Levando vento e vivendo no vento em um lugar sem vento algum, terminando um determinado evento, o futuro detento estava procurando um vento em um assento, quando foi indicado pelo vento a uma senhora, a mesma veio ao detento, procurar ajuda para um que estava no relento.
O futuro detento sem pestanejar com a falta do vento prontificou-se em ajudar o homem do relento, conseguindo assim em poucos dias de sol ardente, um vento no rosto do que queimava e suava no relento, já viu suar no vento? realmente ninguém sente o que sentindo estar por falta de vento.
Mas enfim, o homem do relento conseguiu ir para um lugar, onde seu rosto deixou de precisar de vento e tendo uma audiência onde ninguém quer saber do teu evento, ele fugiu.
Portanto saindo o outro que conseguiu o vento para aquele que vivia no relento sem participar de nenhum evento, chegou naquele lugar onde todos estão participando de apenas mais um evento, e foi logo perguntando se seu amigo do relento ainda estava apanhando vento, mais disseram logo: não!

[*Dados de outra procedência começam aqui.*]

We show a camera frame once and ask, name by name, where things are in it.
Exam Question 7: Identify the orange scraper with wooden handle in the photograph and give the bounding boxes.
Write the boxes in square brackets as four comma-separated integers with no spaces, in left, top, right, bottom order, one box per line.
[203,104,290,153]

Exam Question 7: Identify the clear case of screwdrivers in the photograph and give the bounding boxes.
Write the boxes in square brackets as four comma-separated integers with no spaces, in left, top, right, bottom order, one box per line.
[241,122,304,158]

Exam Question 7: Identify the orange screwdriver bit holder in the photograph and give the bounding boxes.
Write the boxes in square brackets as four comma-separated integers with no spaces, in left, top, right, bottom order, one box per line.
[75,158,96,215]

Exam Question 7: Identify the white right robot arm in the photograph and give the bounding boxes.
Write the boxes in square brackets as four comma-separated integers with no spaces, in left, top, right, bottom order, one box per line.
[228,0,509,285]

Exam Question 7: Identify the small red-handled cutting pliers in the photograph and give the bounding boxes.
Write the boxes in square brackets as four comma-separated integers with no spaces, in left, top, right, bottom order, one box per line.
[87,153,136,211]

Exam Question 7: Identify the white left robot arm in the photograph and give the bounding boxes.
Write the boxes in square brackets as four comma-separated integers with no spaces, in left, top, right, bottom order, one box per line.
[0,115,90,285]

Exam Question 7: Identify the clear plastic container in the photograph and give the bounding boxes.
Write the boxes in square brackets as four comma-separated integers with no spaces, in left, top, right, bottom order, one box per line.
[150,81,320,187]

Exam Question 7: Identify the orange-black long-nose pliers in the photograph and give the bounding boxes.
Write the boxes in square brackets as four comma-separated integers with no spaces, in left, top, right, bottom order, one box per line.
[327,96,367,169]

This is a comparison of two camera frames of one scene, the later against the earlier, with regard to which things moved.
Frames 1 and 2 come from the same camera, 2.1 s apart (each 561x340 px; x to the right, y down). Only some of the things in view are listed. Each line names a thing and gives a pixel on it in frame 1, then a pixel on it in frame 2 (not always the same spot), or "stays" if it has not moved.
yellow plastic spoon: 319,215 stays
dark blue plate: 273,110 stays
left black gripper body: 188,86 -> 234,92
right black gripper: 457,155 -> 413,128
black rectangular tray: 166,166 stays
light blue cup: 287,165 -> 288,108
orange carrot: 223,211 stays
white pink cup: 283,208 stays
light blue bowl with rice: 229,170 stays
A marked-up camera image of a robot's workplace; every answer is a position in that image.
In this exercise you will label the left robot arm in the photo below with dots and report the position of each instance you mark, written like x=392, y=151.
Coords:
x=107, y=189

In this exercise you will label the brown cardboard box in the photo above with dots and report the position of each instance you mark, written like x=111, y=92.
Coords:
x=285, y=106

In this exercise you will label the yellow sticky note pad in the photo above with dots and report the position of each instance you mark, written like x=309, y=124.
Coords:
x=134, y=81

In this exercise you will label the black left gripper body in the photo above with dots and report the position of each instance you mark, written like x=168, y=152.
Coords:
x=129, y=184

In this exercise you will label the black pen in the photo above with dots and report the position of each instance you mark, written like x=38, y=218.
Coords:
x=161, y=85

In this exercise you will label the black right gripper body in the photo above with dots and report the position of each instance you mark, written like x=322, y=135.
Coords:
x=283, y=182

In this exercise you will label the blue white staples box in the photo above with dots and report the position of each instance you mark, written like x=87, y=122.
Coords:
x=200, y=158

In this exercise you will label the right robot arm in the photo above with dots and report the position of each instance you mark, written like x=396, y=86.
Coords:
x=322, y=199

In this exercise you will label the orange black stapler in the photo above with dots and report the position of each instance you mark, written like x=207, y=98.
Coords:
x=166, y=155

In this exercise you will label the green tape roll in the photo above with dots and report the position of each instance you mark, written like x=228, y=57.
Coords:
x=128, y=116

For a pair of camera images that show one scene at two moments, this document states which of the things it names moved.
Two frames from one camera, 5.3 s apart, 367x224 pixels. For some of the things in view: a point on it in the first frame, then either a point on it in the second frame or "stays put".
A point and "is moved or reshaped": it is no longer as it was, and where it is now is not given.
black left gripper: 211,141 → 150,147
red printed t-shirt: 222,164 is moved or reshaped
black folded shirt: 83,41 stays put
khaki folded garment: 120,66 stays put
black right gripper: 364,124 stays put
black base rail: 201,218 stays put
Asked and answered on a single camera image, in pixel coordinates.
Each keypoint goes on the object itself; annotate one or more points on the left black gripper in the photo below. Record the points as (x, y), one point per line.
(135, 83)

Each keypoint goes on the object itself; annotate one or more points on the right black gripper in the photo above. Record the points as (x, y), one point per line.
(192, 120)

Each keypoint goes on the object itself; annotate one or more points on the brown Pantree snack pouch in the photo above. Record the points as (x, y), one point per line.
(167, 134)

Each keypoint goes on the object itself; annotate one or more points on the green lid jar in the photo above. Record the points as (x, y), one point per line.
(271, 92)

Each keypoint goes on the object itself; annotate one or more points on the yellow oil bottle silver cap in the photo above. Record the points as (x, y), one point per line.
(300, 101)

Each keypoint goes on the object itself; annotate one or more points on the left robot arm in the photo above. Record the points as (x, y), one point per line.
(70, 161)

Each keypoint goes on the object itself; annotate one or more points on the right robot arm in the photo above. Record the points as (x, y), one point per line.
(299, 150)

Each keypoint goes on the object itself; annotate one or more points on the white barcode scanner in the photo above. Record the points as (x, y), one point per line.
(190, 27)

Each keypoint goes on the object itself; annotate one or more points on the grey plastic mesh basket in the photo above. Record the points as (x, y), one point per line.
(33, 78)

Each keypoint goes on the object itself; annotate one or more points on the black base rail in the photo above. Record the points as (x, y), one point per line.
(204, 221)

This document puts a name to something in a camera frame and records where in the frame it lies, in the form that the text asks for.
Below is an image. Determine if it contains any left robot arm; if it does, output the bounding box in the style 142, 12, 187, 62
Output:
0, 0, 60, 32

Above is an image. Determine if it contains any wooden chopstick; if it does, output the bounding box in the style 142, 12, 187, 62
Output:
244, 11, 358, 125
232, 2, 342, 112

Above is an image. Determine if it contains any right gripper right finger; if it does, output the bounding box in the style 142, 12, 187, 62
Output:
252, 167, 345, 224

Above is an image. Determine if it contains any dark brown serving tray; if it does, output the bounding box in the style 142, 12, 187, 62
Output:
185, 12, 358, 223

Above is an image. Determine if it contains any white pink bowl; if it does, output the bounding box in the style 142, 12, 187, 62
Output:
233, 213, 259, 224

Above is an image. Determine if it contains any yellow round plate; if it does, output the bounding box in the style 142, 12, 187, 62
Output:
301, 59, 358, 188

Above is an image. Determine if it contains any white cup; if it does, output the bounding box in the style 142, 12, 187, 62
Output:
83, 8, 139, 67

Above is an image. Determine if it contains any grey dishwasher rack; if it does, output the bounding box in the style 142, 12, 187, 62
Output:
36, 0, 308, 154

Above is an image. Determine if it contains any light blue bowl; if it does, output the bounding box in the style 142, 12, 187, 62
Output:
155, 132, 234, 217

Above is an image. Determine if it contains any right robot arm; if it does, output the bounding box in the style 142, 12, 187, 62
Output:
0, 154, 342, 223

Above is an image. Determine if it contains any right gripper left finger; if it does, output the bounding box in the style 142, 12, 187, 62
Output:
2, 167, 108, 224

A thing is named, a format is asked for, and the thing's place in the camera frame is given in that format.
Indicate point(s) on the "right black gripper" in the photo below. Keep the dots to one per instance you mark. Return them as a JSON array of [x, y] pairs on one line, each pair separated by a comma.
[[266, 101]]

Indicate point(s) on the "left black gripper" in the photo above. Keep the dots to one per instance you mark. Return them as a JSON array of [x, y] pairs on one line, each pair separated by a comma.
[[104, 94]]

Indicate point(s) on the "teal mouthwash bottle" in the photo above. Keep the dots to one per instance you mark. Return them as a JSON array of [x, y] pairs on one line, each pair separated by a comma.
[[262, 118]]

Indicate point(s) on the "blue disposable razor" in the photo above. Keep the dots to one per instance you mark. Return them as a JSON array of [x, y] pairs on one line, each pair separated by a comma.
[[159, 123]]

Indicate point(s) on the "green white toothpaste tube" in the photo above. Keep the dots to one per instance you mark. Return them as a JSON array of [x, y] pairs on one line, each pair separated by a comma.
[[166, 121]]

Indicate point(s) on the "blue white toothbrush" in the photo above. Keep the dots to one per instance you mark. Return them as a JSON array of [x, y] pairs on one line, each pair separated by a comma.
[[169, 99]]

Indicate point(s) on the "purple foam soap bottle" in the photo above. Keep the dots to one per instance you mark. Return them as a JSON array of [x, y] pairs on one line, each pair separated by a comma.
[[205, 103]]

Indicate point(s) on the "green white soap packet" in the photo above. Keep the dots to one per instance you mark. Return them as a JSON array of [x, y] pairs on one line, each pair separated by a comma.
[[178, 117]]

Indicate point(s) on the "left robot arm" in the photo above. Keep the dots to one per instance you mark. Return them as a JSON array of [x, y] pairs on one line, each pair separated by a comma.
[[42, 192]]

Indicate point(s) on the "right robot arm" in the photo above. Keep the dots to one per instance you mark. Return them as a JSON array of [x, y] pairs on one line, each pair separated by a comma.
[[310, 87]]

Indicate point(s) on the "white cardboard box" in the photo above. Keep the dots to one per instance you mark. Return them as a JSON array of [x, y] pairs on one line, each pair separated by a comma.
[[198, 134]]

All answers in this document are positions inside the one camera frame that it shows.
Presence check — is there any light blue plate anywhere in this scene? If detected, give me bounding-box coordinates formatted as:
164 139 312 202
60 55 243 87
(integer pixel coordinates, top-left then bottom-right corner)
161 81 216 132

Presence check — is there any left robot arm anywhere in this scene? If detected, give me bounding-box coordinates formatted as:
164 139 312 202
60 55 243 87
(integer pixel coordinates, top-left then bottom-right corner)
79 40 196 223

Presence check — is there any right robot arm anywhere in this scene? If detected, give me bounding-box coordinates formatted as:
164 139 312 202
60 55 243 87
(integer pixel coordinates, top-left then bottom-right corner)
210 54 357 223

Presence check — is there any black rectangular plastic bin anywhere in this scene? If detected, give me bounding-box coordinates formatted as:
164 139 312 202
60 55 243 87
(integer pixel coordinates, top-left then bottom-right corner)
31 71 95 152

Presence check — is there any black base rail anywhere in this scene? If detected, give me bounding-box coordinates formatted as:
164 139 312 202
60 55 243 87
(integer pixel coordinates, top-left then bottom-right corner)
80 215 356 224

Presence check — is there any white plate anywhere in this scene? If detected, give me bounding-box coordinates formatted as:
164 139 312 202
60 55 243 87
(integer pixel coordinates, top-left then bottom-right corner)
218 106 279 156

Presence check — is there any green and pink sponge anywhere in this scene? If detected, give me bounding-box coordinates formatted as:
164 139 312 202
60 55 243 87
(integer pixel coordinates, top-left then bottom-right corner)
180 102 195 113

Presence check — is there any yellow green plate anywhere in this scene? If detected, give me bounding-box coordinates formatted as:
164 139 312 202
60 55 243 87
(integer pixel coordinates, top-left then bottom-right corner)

Aquele não tem jeito, realmente precisa viver no relento, pois todos estes que vivem no relento, não tem jeito de viver dentro no nosso evento, mas realmente, os doentes não podem gostar de eventos, mas como? os pecadores que vivem mediante o jogar das folhas ao vento já vivem jogados ao vento, imagine os doentes que ficam suando no vento.
Mas esperamos um dia onde todos os eventos irão acabar e não haverá primeiro nem último, não haverá nem suor, nem lágrimas, será um grande Evento onde todos passearão em cavalos brancos onde ninguém cairá, e quem sabe ao cair, cairá em um lindo vento de um Espirito sem julgamento.